Dominion Energy (D 0.52%) started 2018 well, delivering results that came in at the high end of its forecast thanks to much colder weather than last winter. Because of that, the utility believes its full-year results will come in above the midpoint of its guidance range. The company also affirmed its dividend growth forecast even though two factors helping to power it -- the SCANA (SCG) merger and its ability to grow its master limited partnership Dominion Energy Midstream Partners (NYSE: DM) -- have become increasingly uncertain.

Dominion results: The raw numbers

Metric

Q1 2018

Q1 2017

Year-Over-Year Change

Operating earnings

$741 million

$611 million

21.3%

Operating EPS

$1.14

$0.97

17.5%

Data source: Dominion Energy.

A natural gas pipeline in the snow.

Image source: Getty Images.

What happened with Dominion this quarter? 

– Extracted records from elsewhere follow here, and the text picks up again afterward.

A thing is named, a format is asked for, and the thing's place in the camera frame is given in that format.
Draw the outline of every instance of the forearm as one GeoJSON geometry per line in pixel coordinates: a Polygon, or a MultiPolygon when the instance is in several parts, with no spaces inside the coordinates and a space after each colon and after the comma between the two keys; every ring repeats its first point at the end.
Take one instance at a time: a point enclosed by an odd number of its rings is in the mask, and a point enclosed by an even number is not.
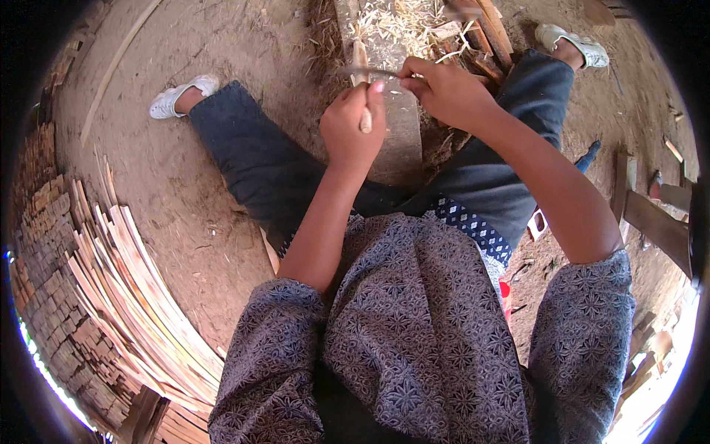
{"type": "Polygon", "coordinates": [[[587,264],[623,248],[621,233],[599,191],[554,146],[496,107],[475,136],[510,165],[545,213],[569,260],[587,264]]]}
{"type": "Polygon", "coordinates": [[[350,209],[366,174],[355,168],[326,169],[278,277],[325,292],[340,263],[350,209]]]}

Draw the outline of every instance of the left hand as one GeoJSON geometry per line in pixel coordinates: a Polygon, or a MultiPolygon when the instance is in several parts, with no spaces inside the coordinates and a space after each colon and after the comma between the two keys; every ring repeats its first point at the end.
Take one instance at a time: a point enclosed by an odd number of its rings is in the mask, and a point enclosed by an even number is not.
{"type": "Polygon", "coordinates": [[[330,157],[329,168],[367,174],[385,139],[385,103],[383,82],[363,82],[341,92],[320,119],[320,133],[330,157]],[[372,114],[372,132],[360,131],[360,118],[368,107],[372,114]]]}

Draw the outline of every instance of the person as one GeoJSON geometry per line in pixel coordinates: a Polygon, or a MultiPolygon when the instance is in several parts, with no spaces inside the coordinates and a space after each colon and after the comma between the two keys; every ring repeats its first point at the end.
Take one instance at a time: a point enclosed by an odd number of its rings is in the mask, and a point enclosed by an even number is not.
{"type": "Polygon", "coordinates": [[[236,81],[217,91],[199,76],[155,99],[152,117],[190,116],[283,257],[234,331],[213,443],[601,442],[628,358],[630,265],[559,133],[575,71],[608,56],[556,26],[535,35],[551,55],[527,50],[495,99],[461,68],[404,62],[401,85],[473,136],[413,196],[366,179],[386,134],[382,82],[325,110],[327,166],[236,81]],[[536,205],[571,263],[550,281],[525,368],[494,276],[536,205]]]}

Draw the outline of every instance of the dark blue pants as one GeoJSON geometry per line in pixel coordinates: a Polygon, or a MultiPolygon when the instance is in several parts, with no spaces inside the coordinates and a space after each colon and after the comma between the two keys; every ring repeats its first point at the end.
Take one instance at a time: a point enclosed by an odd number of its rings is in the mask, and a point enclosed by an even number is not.
{"type": "MultiPolygon", "coordinates": [[[[527,50],[496,101],[559,150],[573,80],[568,64],[527,50]]],[[[237,81],[195,105],[190,119],[231,194],[279,250],[298,229],[325,165],[281,131],[237,81]]],[[[421,216],[439,195],[475,210],[513,248],[536,206],[513,169],[483,142],[471,139],[413,196],[366,181],[354,207],[365,217],[398,211],[421,216]]]]}

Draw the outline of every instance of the ankle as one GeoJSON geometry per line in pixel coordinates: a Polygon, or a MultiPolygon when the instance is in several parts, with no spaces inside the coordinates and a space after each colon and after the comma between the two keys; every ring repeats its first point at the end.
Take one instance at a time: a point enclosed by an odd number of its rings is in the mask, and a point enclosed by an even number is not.
{"type": "Polygon", "coordinates": [[[566,38],[557,41],[557,49],[552,51],[552,57],[561,60],[577,71],[584,65],[584,56],[576,46],[566,38]]]}
{"type": "Polygon", "coordinates": [[[202,91],[196,87],[189,87],[175,101],[175,112],[189,114],[193,106],[204,100],[202,91]]]}

The weather finally cooperated:

  • Warmer-than-normal weather has plagued utilities in recent years by sapping demand for natural gas as well as electricity to heat homes. In the year-ago quarter, the weather cost Dominion $0.08 per share of earnings. This winter, however, the weather has been much colder, which helped drive Dominion's operating earnings toward the high end of the company's guidance range of $0.95 to $1.15 per share. Besides the weather, Dominion also benefited from higher margins and lower taxes.
  • Dominion completed work on its Cove Point liquefaction facility in Maryland, which will liquefy and export natural gas to global markets. The $4 billion project should supply the company with steady cash flow supported by long-term contracts.

What management had to say 

Besides those strong first-quarter operating results, CEO Thomas Farrell noted that the company made excellent progress on its expansion projects. Not only did it finish construction of Cove Point this month, but it's also on pace to complete the Greensville County power plant by the end of this year. Meanwhile, the company and its partners are making progress on the Atlantic Coast Pipeline and Supply Header Project, which they expect to finish at the end of next year.

Looking forward 

Farrell said that the company's strong start to the year puts it on pace to finish above the midpoint of its guidance range of $3.80 to $4.25 per share, which would be a more than 12% increase from 2017.

Farrell also said: "We have reviewed our dividend growth-rate assumptions with our board, and reconfirm our policy to increase the dividend 10% annually in 2018 and 2019. The growth rate in 2020 is expected to be between 6% and 10%, depending on the viability of master limited partnership [MLP] capital markets at that time."

This affirmation is noteworthy in light of a policy change in the MLP market, which will impact the ability of these entities to collect an allowance for income taxes along with the rates charged on certain pipelines. The revision of this long-standing policy could affect the cash flows generated by Dominion Energy Midstream as well as its ability to access capital at favorable rates. Because of that, it could hinder Dominion Energy's ability to sell assets to its MLP, which is a key driver of its dividend growth plan.

In addition to the uncertainty relating to the MLP market, Dominion's proposed merger with troubled South Carolina-based utility SCANA is facing some obstacles. The state's government recently voted to slash the rates charged by the utility, which it had raised to help pay for its now-failed nuclear power project. Dominion has threatened to walk away from the deal if the planned rate cut becomes law. Losing out on SCANA would hurt, since Dominion anticipated that the deal would boost its earnings growth forecast from 6% to 8% annually through 2020, up to more than 8% per year, which would further support its dividend growth plan.